Dans la Challenger Pro League, la lutte pour le maintien a finalement tourné à la farce cette saison. En raison d'une longue liste de procédures et de problèmes financiers, l'identité des équipes reléguées ou non a déjà changé à plusieurs reprises entre-temps, et la fin ne semble pas encore en vue.
Initialement, selon le règlement, l'Olympic Charleroi et le RWDM Brussels auraient dû être relégués. Ce dernier avait pourtant terminé à la treizième place, mais il a fait les frais du quota imposant au moins quatre équipes U23 en 1B. Cependant, lorsque l'ABC (Autorité belge de la Concurrence) a qualifié ce quota d'injuste et a menacé d'infliger de lourdes amendes, celui-ci a été supprimé avec effet immédiat.
Le RWDM obtient un sursis
De ce fait, le Club NXT aurait dû tout de même être relégué en tant qu'avant-dernier, mais quelques jours plus tard, ils se sont à nouveau retrouvés à l'abri car le RWDM n'avait pas obtenu sa licence professionnelle. Le pire était même à craindre pour les Bruxellois, car une procédure lancée par l'ancien PDG Gauthier Ganaye menaçait de mener le club à la faillite.
C'est ce que le RWDM a dû essayer d'éviter devant le tribunal ces derniers jours. Avec succès, puisque La Dernière Heure sait que le club a obtenu un sursis de quatre mois. D'ici septembre, le RWDM espère trouver un accord avec ses créanciers et concernant une reprise du club. L'ancien président Thierry Dailly souhaiterait faire son retour.

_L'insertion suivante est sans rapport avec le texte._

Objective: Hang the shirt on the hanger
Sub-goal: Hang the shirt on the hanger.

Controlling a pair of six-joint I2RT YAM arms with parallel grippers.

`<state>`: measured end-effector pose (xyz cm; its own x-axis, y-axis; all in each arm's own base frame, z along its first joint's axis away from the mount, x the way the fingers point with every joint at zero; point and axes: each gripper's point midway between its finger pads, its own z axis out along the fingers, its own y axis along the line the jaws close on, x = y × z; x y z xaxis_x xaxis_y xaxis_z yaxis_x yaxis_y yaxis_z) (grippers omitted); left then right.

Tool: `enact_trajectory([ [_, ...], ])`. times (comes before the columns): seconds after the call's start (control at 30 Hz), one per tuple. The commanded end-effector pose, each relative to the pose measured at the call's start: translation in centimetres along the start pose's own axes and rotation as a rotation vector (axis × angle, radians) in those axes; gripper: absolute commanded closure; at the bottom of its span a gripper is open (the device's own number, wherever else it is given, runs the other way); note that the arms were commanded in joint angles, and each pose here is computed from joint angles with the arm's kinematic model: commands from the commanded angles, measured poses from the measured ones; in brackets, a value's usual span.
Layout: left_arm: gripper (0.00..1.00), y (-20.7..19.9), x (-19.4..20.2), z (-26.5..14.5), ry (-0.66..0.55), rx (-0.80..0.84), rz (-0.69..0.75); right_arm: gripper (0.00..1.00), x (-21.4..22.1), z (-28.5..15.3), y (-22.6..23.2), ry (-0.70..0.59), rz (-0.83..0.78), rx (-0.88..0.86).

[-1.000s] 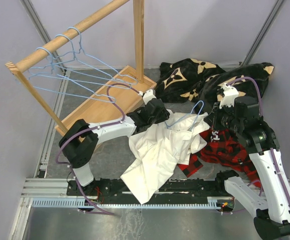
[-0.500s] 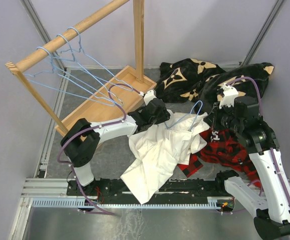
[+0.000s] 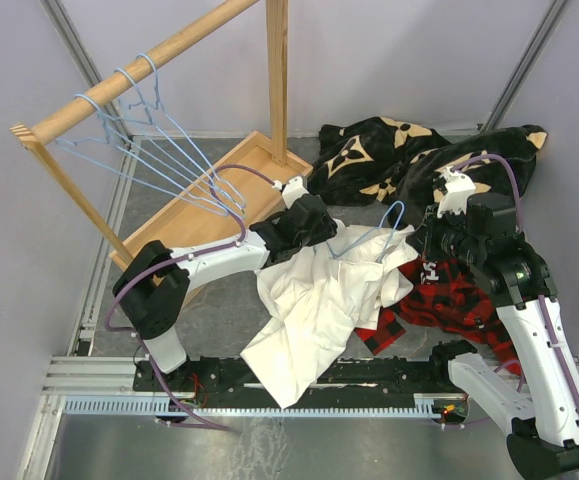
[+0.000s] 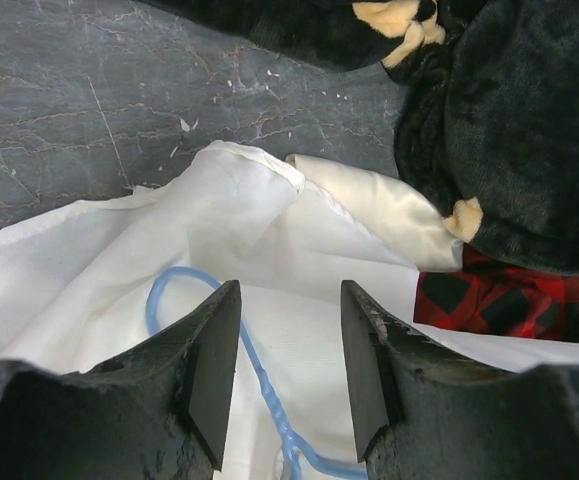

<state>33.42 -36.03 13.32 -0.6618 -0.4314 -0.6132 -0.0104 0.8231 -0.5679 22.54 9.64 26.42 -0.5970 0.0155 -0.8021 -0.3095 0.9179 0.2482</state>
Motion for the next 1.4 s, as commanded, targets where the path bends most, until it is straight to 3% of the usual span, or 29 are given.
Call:
enact_trajectory([
  [0.0, 0.49, -0.2, -0.4, 0.0, -0.016, 0.007, -0.044, 1.00, -1.4, -0.2, 0.3, -0.057, -0.028, -0.014],
  [0.67, 0.49, 0.4, 2.8, 2.8, 0.080, 0.000, -0.078, 1.00, -1.2, -0.1, 0.4, -0.055, -0.033, -0.022],
  [0.97, 0.51, -0.7, 3.4, 4.0, 0.112, 0.074, -0.098, 1.00, -1.4, -0.3, 0.6, -0.059, -0.036, -0.029],
  [1.07, 0.60, -1.4, 3.7, 4.3, 0.131, 0.137, -0.101, 1.00, -1.5, -0.4, 0.6, -0.065, -0.037, -0.029],
  [1.27, 0.94, -2.1, 2.8, 3.5, 0.106, 0.203, -0.072, 1.00, -1.7, -0.4, 0.6, -0.077, -0.038, -0.027],
  [1.37, 0.97, -2.4, 1.0, 2.1, 0.050, 0.217, -0.043, 1.00, -1.7, -0.5, 0.4, -0.088, -0.036, -0.017],
])
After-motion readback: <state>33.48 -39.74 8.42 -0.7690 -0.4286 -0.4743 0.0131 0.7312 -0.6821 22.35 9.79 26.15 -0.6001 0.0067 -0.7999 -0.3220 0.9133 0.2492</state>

L'Olympic Charleroi conteste sa relégation
Une licence professionnelle ne sera probablement pas envisageable, mais le RWDM pourra alors au moins repartir en Nationale 1. En principe, l'Olympic Charleroi devrait en faire de même, mais le club s'y oppose. Ils ont confirmé l'information déjà annoncée précédemment selon laquelle ils déposent une plainte contre leur relégation.
Ils estiment que la saison écoulée s'est déroulée avec des règles illégales et qu'elle ne devrait donc pas avoir de conséquences sportives. C'est pourquoi ils exigent que leur relégation soit purement et simplement annulée, même s'ils auraient de toute façon été relégués en tant que lanterne rouge. La balle est désormais dans le camp de la fédération de football. Si celle-ci n'accède pas à leur demande, l'Olympic Charleroi menace d'engager des procédures judiciaires.